§ WHAT YOU ARE ASKED TO DO
From the listing, collect all lines containing the word "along".

_____

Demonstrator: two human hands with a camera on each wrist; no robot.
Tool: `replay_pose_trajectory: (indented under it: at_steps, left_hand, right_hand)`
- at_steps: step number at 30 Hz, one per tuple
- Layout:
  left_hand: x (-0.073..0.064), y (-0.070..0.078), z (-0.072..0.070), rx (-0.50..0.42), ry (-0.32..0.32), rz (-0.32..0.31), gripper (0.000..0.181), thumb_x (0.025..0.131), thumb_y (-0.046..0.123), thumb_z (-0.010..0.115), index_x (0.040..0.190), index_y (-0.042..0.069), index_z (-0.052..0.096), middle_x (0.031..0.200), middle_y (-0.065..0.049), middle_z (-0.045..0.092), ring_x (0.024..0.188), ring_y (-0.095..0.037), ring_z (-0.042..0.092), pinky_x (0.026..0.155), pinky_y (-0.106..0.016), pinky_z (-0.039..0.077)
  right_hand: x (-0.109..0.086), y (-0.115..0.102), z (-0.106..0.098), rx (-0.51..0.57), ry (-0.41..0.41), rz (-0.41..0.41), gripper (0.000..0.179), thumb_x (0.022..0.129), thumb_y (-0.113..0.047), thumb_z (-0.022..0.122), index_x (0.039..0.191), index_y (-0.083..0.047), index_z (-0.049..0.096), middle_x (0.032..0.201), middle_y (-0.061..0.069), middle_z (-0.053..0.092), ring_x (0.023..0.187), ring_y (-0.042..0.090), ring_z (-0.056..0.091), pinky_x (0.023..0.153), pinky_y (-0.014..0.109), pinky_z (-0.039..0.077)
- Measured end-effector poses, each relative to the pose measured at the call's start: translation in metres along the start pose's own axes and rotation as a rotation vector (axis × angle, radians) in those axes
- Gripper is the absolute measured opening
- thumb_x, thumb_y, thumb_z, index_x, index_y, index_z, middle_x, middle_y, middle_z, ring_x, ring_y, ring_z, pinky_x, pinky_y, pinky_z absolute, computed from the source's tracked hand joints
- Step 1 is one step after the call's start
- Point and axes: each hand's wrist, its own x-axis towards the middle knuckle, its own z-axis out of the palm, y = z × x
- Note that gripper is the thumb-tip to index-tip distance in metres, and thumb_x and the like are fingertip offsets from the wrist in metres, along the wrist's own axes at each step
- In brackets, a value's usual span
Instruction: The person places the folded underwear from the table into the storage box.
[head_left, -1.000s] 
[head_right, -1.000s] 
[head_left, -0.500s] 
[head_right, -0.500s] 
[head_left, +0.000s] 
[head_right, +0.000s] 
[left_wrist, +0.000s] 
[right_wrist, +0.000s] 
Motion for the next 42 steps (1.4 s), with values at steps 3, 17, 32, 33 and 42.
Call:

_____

§ YOUR SOLUTION
- Measured end-effector poses, each relative to the pose measured at the call's start: translation in metres along the start pose's own axes and rotation as a rotation vector (axis × angle, radians) in those axes
- Note that gripper is the thumb-tip to index-tip distance in metres, and thumb_x and the like are fingertip offsets from the wrist in metres, along the wrist's own axes at each step

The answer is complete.